Four years ago, there weren’t any locally produced mini-cukes on the market so Big Island Produce “took the gamble” and went into production. “At first we gave them away,” he says, adding that retailers weren’t sure of the product’s marketability.
Hawai‘i Product Popularity
“Now it’s amazing how well Keiki Cukes have been received,” he continues. “Consumers like the mini-size, especially kids. They are easy to use for single servings. We just started sending them to Maui schools.”
While Keiki Cukes is Big Island Produce’s signature product, the company is also testing Japanese cucumbers and a small amount is being sold this summer to select retailers.
Batha says it’s hard to find farm workers as “the cost of living is high in Hawai‘i.” The company averages 30 employees. “With the labor issue, we have to be conscious of our growth level.”

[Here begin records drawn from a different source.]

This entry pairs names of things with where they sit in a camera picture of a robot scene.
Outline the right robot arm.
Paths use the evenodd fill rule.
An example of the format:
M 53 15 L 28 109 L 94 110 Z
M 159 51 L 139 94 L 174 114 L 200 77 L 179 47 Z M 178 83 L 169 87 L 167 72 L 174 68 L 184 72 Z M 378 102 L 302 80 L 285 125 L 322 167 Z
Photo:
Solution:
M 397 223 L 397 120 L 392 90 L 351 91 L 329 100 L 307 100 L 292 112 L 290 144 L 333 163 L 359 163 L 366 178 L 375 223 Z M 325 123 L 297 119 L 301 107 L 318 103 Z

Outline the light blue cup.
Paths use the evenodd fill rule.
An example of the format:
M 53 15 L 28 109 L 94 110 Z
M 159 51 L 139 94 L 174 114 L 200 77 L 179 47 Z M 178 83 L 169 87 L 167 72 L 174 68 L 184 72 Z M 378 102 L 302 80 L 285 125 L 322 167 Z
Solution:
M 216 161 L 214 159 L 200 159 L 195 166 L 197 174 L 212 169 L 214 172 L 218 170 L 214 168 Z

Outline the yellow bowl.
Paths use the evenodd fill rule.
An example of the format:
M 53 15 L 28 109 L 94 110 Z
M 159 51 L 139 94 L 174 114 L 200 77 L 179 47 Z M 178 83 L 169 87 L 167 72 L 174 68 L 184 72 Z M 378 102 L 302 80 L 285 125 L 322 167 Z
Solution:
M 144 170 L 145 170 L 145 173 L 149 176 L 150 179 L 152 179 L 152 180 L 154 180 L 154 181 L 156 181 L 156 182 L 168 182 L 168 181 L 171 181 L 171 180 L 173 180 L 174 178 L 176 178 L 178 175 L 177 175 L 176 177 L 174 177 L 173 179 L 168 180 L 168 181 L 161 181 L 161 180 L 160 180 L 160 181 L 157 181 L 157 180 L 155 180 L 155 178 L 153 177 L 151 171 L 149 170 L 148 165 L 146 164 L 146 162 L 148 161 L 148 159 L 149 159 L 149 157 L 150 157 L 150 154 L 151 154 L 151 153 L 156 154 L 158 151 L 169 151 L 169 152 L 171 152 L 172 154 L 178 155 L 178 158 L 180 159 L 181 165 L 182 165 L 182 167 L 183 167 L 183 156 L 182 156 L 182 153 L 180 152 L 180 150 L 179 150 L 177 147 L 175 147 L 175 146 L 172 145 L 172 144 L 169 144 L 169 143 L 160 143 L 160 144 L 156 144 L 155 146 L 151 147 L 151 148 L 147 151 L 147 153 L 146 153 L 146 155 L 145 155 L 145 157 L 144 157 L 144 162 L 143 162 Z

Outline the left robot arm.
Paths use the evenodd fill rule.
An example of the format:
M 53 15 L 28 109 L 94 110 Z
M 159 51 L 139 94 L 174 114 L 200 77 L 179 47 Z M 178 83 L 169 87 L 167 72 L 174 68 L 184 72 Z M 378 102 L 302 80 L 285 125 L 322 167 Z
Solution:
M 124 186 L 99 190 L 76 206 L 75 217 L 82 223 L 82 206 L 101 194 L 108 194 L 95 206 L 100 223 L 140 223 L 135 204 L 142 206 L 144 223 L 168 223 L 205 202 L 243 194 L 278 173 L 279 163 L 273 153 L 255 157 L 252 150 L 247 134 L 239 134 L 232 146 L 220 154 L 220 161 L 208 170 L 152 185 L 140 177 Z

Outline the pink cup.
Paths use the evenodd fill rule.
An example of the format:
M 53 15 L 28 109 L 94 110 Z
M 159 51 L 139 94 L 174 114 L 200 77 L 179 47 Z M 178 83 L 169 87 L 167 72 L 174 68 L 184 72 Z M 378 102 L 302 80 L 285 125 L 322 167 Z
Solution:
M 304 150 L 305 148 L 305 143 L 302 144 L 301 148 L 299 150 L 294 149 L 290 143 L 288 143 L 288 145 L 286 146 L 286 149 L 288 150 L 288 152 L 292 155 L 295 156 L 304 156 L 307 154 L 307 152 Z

To sell at grocers and retailers, Keiki Cukes must be food safety certified, requiring adherence to specific requirements and diligent record keeping of the growing and packaging processes.
Regarding competing with imported cucumbers, Batha says he can’t better the price point of giant farms in Mexico. “But our product is fresh and the quality and taste is better,” he emphasizes.
“If you told me 10 years ago I’d be producing cucumbers today, I wouldn’t have believed it,” smiles Batha. ”It’s a lot of work, and not a 9-to-5 job, but it’s rewarding. We have created a demand for Keiki Cukes.”